Two years ago, as the two brainstormed ideas for the book, media outlets were branding Colton Harris-Moore the “Barefoot Bandit.” Moor evaded authorities’ worldwide pursuits for two years by such tactics as stealing planes and boats. Out of this story, the idea of a benevolent rebel-type teenaged figure developed. Ludwig began writing in September 2010 and turned the draft in four months later in January.

Raised in Plymouth Meeting, Ludwig, 37, graduated from Germantown Academy in 1992 before studying English literature at Vassar College (’96). She worked for a short time at TLA Video in Chestnut Hill and traveled around Europe and the Mediterranean before earning her master’s degree in creative writing from Temple University in 1999.

After Temple, she started as a copy editor at PW and worked her way to an editorship. In 2002, she shifted to the world of freelance and began to reach out to editors and expand her portfolio. Her pieces appeared often in the Inquirer’s Food section in 2009 and 2010. When she received news that Pretty Crooked would be published, she was able to dedicate more time to her creative work.

“This was like the new piece of the puzzle for me,” she said.

In the past, her time for creative writing was shared more with her freelance work, but she added, “Now this was really my job.” She writes at home on a desktop, but often revises her work at Chestnut Hill Coffee on a laptop.

That creative work, like her career, has been a path that changed directions as its course revealed itself over time.
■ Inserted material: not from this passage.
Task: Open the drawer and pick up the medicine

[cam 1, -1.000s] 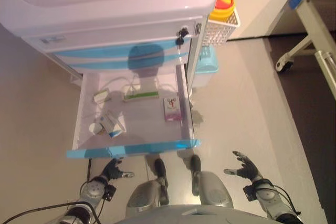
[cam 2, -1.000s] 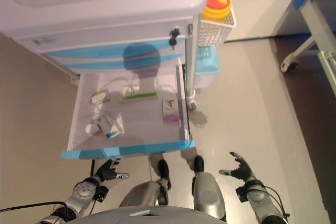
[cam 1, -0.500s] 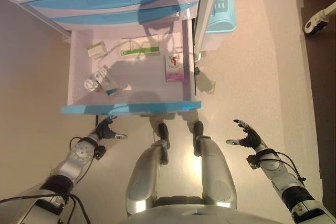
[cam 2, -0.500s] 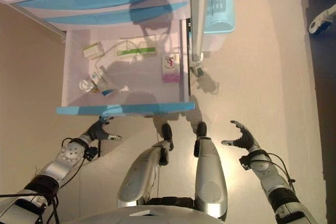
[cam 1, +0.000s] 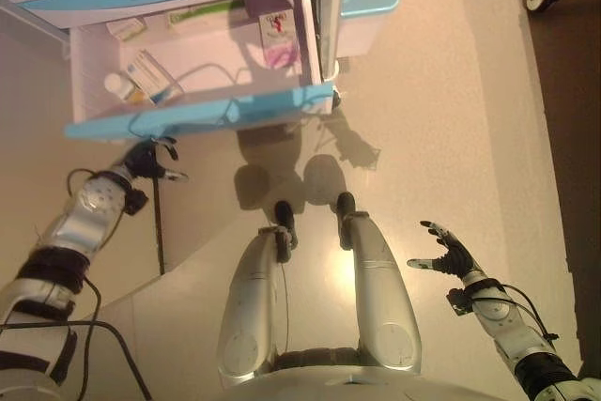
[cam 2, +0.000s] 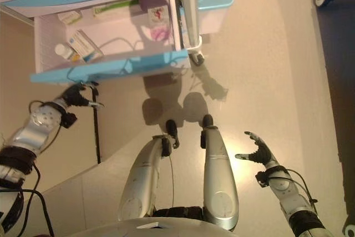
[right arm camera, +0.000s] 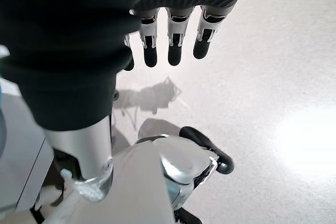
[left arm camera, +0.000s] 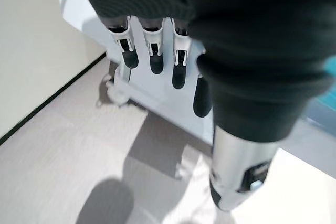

Ludwig first wrote a novel, a piece of literary fiction, for her undergraduate thesis at Vassar but later altered her literary path and began to write young adult fiction at the suggestion of her agent.

As she moved further from literary fiction, she began to utilize the tenets of structure she focused less on in her earlier pursuits in fiction.

“I learned to write out of love for characters and language,” Ludwig said. “I realized I was somewhat weaker with structure.”

While she’s now writing in a different genre, the craft of the pursuit of good writing remains the same. Ludwig’s just as focused on the basics of learning to write strong dialogue as she was as a literary fiction writer and journalist.

Now, though, she’s writing in a different voice for a different audience – a real different audience. Her audience is a generation of teenaged youths bombarded with unprecedented access to entertainment options. One can skip the weekly trip to the library and hop on Google, or the Nook (on which Pretty Crooked is available), or Hulu or Netflix to watch the latest episode of any teenage television drama or on a cell phone.

“If you don’t hook them in with a fast moving story, they’re just gonna put the book down,” said Ludwig about young readers. She said readers come to books for the same reason they’ve always come to books. Books are a place where one can exist for a short time in a new world with new characters that seem as real as the people one encounters in life.

Ludwig eventually self-published June of Rock after she learned a publisher accepted Pretty Crooked. She said she’s something of a traditionalist in terms of publishing and wanted to prove she could publish through an established publishing house. Since she accomplished that goal, she figured that, perhaps, readers would enjoy the tale of the girls-only rock music camp with a punk attitude.

As for book two in the series with Willa Fox, Ludwig has already finished Pretty Fly. It’s scheduled to be released next March.